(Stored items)
::::::::

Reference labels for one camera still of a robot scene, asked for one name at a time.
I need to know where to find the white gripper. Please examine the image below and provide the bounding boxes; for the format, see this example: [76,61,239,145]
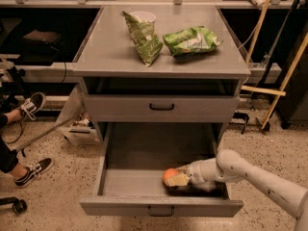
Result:
[164,158,218,187]

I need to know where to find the orange fruit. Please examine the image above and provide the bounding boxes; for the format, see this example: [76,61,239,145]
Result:
[163,168,179,184]

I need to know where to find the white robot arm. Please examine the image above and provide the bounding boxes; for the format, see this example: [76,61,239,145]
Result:
[163,149,308,231]

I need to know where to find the open grey middle drawer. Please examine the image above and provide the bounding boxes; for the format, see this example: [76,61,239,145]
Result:
[80,122,244,218]

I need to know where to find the grey drawer cabinet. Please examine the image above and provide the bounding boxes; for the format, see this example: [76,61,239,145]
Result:
[73,4,250,141]

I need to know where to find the closed grey upper drawer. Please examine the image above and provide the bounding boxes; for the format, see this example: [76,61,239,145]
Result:
[85,95,240,123]

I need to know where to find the clear plastic storage bin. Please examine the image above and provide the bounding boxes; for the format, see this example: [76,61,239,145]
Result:
[59,115,99,145]

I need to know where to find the grey metal pole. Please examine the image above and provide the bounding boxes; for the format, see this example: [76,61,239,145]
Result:
[14,116,75,157]

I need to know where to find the flat green chip bag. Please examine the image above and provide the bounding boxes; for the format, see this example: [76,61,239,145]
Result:
[163,26,221,57]

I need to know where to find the black sneaker lower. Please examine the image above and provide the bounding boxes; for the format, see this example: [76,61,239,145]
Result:
[14,158,54,188]

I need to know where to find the black sneaker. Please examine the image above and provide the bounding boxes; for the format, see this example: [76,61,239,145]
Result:
[18,92,46,120]
[14,158,54,188]

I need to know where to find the upright green chip bag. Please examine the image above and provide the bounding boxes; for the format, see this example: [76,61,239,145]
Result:
[121,12,163,67]

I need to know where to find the white paper cup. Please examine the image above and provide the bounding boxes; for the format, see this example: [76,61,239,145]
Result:
[131,11,156,24]

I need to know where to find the black chair caster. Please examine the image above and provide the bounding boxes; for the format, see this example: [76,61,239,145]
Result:
[0,197,27,215]

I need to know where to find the black sneaker upper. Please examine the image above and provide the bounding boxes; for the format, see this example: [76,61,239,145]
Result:
[18,92,46,120]

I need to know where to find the person leg black trousers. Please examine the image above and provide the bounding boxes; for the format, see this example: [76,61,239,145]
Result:
[0,109,28,180]

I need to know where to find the dark box on shelf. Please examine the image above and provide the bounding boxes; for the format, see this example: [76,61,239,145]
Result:
[23,30,61,45]

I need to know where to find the wooden easel frame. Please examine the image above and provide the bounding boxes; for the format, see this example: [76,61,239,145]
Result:
[240,0,308,131]

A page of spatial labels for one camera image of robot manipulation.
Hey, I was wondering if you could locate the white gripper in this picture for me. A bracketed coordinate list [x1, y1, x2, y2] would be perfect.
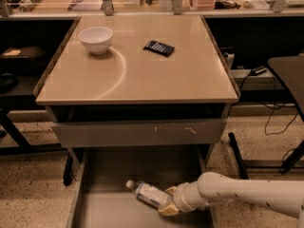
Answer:
[158, 182, 198, 217]

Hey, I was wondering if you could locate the clear plastic water bottle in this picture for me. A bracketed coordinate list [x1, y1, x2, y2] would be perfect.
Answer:
[126, 180, 172, 209]

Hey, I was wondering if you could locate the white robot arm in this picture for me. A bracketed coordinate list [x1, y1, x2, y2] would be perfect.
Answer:
[158, 172, 304, 228]

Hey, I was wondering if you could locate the closed grey top drawer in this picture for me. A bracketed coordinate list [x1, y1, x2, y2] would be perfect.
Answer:
[52, 119, 226, 148]

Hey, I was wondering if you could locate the open grey middle drawer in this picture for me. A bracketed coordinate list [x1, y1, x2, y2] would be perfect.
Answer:
[66, 146, 216, 228]

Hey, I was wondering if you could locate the grey drawer cabinet counter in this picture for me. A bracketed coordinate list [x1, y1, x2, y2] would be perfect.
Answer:
[32, 14, 241, 165]

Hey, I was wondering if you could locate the black table leg right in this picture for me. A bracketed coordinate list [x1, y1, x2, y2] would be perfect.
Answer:
[228, 132, 249, 180]

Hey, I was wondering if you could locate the black table leg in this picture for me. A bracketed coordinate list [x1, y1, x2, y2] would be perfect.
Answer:
[228, 132, 249, 180]
[0, 108, 63, 156]

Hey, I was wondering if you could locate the black power adapter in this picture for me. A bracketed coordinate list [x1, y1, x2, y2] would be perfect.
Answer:
[250, 66, 267, 76]

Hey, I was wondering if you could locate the black table leg left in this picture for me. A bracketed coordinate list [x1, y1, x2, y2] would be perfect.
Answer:
[0, 108, 63, 156]

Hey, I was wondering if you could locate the white ceramic bowl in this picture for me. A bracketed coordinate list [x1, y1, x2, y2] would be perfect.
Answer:
[78, 27, 113, 55]

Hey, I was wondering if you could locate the black floor cable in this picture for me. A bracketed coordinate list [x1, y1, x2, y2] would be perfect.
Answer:
[259, 100, 300, 136]

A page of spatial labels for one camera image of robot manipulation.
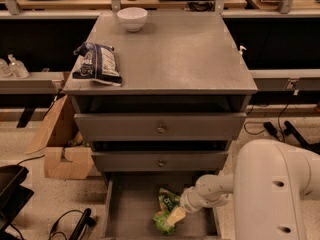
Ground black cable with handle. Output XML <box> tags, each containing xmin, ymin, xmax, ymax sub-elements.
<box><xmin>48</xmin><ymin>207</ymin><xmax>97</xmax><ymax>240</ymax></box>

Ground black tray stack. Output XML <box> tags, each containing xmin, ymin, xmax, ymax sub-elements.
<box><xmin>0</xmin><ymin>165</ymin><xmax>34</xmax><ymax>233</ymax></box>

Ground black stand leg right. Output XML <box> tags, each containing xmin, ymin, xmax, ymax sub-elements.
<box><xmin>284</xmin><ymin>121</ymin><xmax>320</xmax><ymax>155</ymax></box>

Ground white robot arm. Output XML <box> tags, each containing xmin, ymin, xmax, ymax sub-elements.
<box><xmin>165</xmin><ymin>139</ymin><xmax>320</xmax><ymax>240</ymax></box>

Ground grey drawer cabinet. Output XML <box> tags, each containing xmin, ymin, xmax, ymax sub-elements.
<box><xmin>62</xmin><ymin>10</ymin><xmax>259</xmax><ymax>182</ymax></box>

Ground white pump bottle top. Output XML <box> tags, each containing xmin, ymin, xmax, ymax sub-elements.
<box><xmin>239</xmin><ymin>45</ymin><xmax>247</xmax><ymax>55</ymax></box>

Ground clear plastic bottle left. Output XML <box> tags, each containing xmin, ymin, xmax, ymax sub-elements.
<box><xmin>0</xmin><ymin>58</ymin><xmax>12</xmax><ymax>77</ymax></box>

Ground green rice chip bag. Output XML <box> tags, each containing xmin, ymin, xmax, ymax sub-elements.
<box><xmin>153</xmin><ymin>188</ymin><xmax>180</xmax><ymax>235</ymax></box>

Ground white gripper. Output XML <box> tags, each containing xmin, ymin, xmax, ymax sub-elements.
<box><xmin>165</xmin><ymin>187</ymin><xmax>200</xmax><ymax>226</ymax></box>

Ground dark blue snack bag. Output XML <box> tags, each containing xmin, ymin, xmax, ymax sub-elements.
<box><xmin>72</xmin><ymin>42</ymin><xmax>122</xmax><ymax>86</ymax></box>

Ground white ceramic bowl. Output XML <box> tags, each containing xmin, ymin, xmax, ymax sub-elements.
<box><xmin>117</xmin><ymin>7</ymin><xmax>148</xmax><ymax>32</ymax></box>

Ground clear plastic bottle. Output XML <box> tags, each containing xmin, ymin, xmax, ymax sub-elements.
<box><xmin>8</xmin><ymin>54</ymin><xmax>29</xmax><ymax>78</ymax></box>
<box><xmin>0</xmin><ymin>58</ymin><xmax>12</xmax><ymax>77</ymax></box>

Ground grey top drawer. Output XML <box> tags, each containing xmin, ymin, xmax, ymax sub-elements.
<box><xmin>74</xmin><ymin>113</ymin><xmax>246</xmax><ymax>142</ymax></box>

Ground black floor cable right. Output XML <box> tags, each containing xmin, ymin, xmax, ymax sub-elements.
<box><xmin>243</xmin><ymin>100</ymin><xmax>294</xmax><ymax>143</ymax></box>

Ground grey middle drawer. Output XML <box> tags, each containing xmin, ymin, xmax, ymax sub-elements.
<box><xmin>92</xmin><ymin>151</ymin><xmax>228</xmax><ymax>172</ymax></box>

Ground grey open bottom drawer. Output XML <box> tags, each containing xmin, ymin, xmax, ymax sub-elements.
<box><xmin>103</xmin><ymin>171</ymin><xmax>221</xmax><ymax>240</ymax></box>

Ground open cardboard box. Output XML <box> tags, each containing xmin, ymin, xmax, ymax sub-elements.
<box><xmin>25</xmin><ymin>96</ymin><xmax>94</xmax><ymax>180</ymax></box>

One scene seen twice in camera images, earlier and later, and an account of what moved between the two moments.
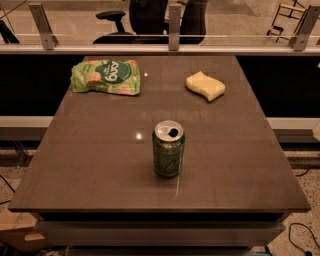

::::::::

## What you have to do
Where a line of the data above includes the string "ceramic", pull it out.

## Problem solution
Hey, I was wondering if you could locate the white ceramic bowl in this picture for me. A bracketed coordinate list [x1, y1, x2, y2] would be perfect.
Ground white ceramic bowl. Output XML <box> tags, each containing xmin, ymin, xmax, ymax sub-elements.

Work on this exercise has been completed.